• [EXTRACTED ENTRIES]
● ● ● ● ● ● ●
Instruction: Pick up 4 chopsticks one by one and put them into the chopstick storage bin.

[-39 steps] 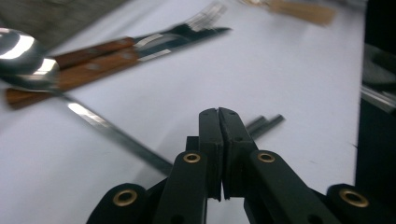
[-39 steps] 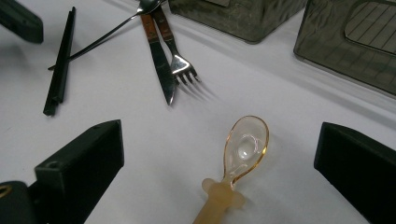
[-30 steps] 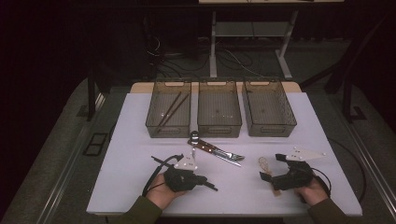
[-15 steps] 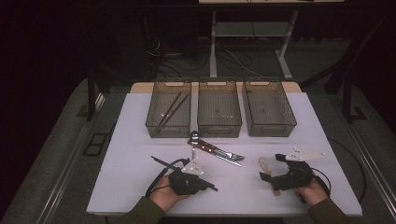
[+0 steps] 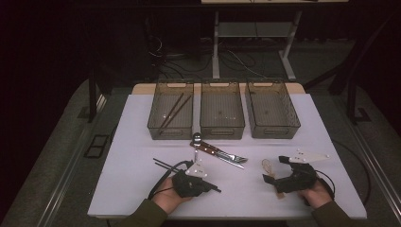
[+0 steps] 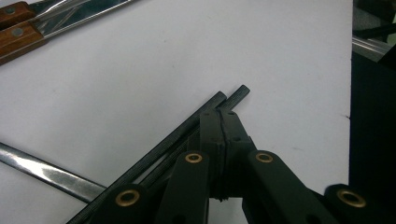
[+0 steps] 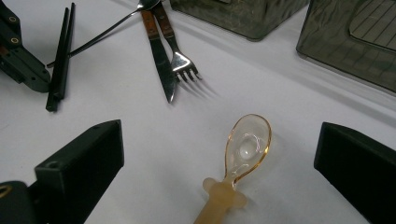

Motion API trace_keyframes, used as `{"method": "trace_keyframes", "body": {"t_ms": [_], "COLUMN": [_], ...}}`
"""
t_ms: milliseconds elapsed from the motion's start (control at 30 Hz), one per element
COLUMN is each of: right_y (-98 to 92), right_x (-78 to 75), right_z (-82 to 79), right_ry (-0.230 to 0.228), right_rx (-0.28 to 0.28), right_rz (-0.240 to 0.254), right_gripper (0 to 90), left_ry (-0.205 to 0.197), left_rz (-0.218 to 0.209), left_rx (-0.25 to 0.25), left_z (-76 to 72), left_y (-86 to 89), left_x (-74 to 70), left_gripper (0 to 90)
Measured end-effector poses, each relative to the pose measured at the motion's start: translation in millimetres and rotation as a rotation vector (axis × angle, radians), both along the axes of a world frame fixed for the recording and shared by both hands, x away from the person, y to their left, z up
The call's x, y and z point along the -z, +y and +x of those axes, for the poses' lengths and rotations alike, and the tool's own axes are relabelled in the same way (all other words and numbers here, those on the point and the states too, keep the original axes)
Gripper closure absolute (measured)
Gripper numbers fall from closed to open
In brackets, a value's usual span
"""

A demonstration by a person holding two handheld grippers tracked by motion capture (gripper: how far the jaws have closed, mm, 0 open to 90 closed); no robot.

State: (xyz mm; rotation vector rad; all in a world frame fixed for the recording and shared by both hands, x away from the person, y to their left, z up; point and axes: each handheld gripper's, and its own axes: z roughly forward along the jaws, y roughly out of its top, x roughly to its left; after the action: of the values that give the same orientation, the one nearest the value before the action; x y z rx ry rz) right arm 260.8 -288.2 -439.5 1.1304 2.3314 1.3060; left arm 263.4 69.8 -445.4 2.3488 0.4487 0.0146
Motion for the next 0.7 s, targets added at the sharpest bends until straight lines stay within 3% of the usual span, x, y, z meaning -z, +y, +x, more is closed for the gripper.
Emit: {"method": "trace_keyframes", "body": {"t_ms": [233, 267, 400, 500, 567, 633, 700], "right_y": [0.0, 0.0, 0.0, 0.0, 0.1, 0.0, -0.4], "right_x": [0.1, 0.1, 0.1, 0.2, 0.3, 0.0, -0.1], "right_z": [0.2, 0.1, 0.3, 0.4, 0.3, 0.2, 0.2], "right_ry": [0.001, 0.001, 0.002, 0.001, 0.001, 0.001, -0.001], "right_rx": [0.002, 0.000, 0.002, 0.002, 0.002, 0.001, 0.000], "right_rz": [-0.001, 0.000, -0.001, -0.001, -0.002, 0.000, 0.002], "right_gripper": [1.3, 1.3, 1.3, 1.3, 1.3, 1.3, 1.3], "left_ry": [-0.001, -0.008, -0.014, -0.036, -0.029, -0.042, -0.040], "left_rz": [-0.004, 0.013, -0.004, 0.022, 0.001, 0.028, 0.018], "left_rx": [-0.012, 0.003, -0.011, 0.005, -0.019, -0.005, -0.022], "left_z": [2.8, 4.2, 4.4, 7.2, 6.9, 8.1, 7.7], "left_y": [-0.2, 0.6, -1.2, -0.4, -1.3, 1.1, 1.3], "left_x": [0.4, -0.3, 0.6, -0.8, 0.2, -1.3, -0.9], "left_gripper": [89.5, 89.5, 89.5, 89.5, 89.5, 89.5, 89.5]}}
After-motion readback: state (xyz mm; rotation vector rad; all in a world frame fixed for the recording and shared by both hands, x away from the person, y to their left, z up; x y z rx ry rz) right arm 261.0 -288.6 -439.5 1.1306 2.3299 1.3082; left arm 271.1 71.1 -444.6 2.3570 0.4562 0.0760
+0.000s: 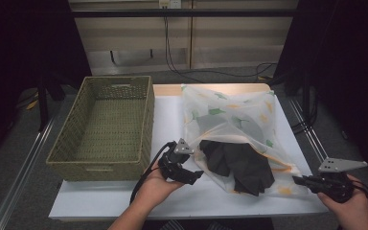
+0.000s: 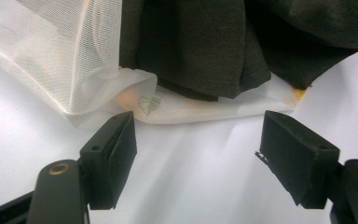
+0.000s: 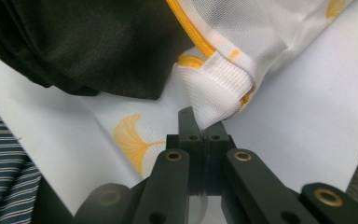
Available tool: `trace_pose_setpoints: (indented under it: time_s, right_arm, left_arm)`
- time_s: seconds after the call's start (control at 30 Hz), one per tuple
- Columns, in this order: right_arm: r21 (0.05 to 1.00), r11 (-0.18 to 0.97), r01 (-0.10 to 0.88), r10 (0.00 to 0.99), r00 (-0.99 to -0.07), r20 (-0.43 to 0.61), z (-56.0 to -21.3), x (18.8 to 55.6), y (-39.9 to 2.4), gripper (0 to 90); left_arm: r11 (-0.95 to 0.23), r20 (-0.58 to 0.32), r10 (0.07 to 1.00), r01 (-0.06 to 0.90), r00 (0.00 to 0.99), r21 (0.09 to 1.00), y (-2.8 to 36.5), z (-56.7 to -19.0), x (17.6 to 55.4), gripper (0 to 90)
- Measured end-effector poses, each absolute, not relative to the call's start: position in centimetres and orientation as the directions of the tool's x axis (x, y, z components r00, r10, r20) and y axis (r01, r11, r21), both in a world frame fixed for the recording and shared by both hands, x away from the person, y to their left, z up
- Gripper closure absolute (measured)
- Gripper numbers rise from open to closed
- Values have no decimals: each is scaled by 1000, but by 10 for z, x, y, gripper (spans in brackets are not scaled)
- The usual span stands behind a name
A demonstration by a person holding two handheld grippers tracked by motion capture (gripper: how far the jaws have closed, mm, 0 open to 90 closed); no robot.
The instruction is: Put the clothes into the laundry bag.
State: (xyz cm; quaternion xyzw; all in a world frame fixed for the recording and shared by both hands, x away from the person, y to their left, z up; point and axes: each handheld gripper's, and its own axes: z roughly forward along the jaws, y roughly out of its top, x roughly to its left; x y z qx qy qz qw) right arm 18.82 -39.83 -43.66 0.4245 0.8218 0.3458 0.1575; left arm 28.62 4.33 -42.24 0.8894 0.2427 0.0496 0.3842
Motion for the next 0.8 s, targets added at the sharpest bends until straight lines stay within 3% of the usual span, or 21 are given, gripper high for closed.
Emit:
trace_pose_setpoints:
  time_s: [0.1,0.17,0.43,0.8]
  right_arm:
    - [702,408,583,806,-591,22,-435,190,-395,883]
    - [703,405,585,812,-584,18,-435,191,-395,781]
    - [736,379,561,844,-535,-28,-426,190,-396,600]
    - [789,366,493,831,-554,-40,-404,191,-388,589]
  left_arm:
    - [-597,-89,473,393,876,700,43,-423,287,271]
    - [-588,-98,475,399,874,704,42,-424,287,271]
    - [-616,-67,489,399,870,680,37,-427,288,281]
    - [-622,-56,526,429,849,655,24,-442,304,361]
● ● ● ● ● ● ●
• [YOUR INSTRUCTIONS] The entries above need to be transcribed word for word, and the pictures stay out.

• [THE ANSWER]
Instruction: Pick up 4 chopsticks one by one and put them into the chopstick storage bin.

[-39 steps] 
[-39 steps] 
[-30 steps] 
[-15 steps] 
[+0 steps] 
[+0 steps] 
[+0 steps] 

Motion API trace_keyframes, used as `{"method": "trace_keyframes", "body": {"t_ms": [_], "COLUMN": [_], ...}}`
"""
t_ms: milliseconds elapsed from the motion's start (control at 30 Hz), one per element
COLUMN is each of: right_y (-98 to 92), right_x (-78 to 75), right_z (-82 to 79), right_ry (-0.230 to 0.228), right_rx (-0.28 to 0.28), right_rz (-0.240 to 0.254), right_gripper (0 to 90), left_ry (-0.205 to 0.197), left_rz (-0.218 to 0.209), left_rx (-0.25 to 0.25), left_z (-76 to 72), left_y (-86 to 89), left_x (-74 to 70), left_gripper (0 to 90)
Measured end-effector poses, each relative to the pose measured at the motion's start: translation in millimetres and rotation as a rotation vector (axis × angle, radians), both along the axes of a world frame fixed for the recording and shared by both hands, x away from the person, y to their left, z up
The call's x, y and z point along the -z, +y and +x of those axes, for the poses' lengths and rotations alike, and the tool's own axes are relabelled in the same way (all other words and numbers here, those on the point and the states too, keep the original axes)
Gripper closure absolute (measured)
Gripper numbers fall from closed to open
In brackets, a value's usual span
"""

A demonstration by a person holding two handheld grippers tracked by motion capture (gripper: how far the jaws have closed, mm, 0 open to 90 closed); no robot.

State: (xyz mm; rotation vector rad; all in a world frame fixed for the recording and shared by both hands, x away from the person, y to their left, z up; point and axes: each handheld gripper's, and its own axes: z roughly forward along the jaws, y roughly out of its top, x roughly to its left; after the action: of the values that give the same orientation, the one nearest the value before the action; x y z rx ry rz) right arm 260.8 -288.2 -439.5 1.1304 2.3314 1.3060; left arm 263.4 69.8 -445.4 2.3488 0.4487 0.0146
Motion for the next 0.7 s, targets added at the sharpest bends until straight lines stay within 3% of the usual span, x, y, z meaning -z, +y, +x, more is closed for the gripper.
Emit: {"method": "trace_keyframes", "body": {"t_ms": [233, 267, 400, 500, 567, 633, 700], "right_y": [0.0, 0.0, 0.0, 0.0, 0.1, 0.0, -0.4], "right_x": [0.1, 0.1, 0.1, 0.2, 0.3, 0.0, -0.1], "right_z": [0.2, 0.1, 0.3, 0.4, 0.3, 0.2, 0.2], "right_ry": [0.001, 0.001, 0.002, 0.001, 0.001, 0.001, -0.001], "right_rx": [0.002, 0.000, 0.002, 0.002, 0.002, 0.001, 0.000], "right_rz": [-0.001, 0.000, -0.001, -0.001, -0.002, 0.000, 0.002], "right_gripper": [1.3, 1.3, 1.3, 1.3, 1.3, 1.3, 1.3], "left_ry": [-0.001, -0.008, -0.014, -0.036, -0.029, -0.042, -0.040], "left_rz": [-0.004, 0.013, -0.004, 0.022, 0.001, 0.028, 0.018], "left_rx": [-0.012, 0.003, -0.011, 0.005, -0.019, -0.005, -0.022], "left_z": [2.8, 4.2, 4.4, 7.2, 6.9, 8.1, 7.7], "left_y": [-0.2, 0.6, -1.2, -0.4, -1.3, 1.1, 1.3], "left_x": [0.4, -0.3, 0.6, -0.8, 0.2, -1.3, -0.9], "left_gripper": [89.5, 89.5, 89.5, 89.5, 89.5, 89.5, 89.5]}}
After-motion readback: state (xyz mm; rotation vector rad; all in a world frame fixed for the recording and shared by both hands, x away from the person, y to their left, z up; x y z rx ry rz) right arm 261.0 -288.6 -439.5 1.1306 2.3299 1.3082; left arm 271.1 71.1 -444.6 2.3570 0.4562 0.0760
+0.000s: 
+0.000s: 
+0.000s: 
Available tool: `trace_pose_setpoints: (indented under it: time_s, right_arm, left_arm)`
- time_s: seconds after the call's start (control at 30 Hz), one per tuple
- Columns, in this order: right_arm: r21 (0.05 to 1.00), r11 (-0.18 to 0.97), r01 (-0.10 to 0.88), r10 (0.00 to 0.99), r00 (-0.99 to -0.07), r20 (-0.43 to 0.61), z (-56.0 to -21.3), x (18.8 to 55.6), y (-39.9 to 2.4), gripper (0 to 90); left_arm: r11 (-0.95 to 0.23), r20 (-0.58 to 0.32), r10 (0.07 to 1.00), r01 (-0.06 to 0.90), r00 (0.00 to 0.99), r21 (0.09 to 1.00), y (-2.8 to 36.5), z (-56.7 to -19.0), x (17.6 to 55.4), gripper (0 to 90)
- Measured end-effector poses, each absolute, not relative to the call's start: position in centimetres and orientation as the directions of the tool's x axis (x, y, z components r00, r10, r20) and y axis (r01, r11, r21), both in a world frame fixed for the recording and shared by both hands, x away from the person, y to their left, z up
- Gripper closure absolute (measured)
- Gripper numbers rise from open to closed
- Values have no decimals: each is scaled by 1000, but by 10 for z, x, y, gripper (spans in brackets are not scaled)
- The usual span stands behind a name
A demonstration by a person holding two handheld grippers tracked by motion capture (gripper: how far the jaws have closed, mm, 0 open to 90 closed); no robot.
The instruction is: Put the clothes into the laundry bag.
State: (xyz cm; quaternion xyzw; all in a world frame fixed for the recording and shared by both hands, x away from the person, y to their left, z up; point and axes: each handheld gripper's, and its own axes: z roughly forward along the jaws, y roughly out of its top, x roughly to its left; x y z qx qy qz qw) right arm 18.82 -39.83 -43.66 0.4245 0.8218 0.3458 0.1575; left arm 28.62 4.33 -42.24 0.8894 0.2427 0.0496 0.3842
Motion for the next 0.8 s, targets added at the sharpest bends until straight lines stay within 3% of the usual span, or 21 are given, gripper high for closed.
Emit:
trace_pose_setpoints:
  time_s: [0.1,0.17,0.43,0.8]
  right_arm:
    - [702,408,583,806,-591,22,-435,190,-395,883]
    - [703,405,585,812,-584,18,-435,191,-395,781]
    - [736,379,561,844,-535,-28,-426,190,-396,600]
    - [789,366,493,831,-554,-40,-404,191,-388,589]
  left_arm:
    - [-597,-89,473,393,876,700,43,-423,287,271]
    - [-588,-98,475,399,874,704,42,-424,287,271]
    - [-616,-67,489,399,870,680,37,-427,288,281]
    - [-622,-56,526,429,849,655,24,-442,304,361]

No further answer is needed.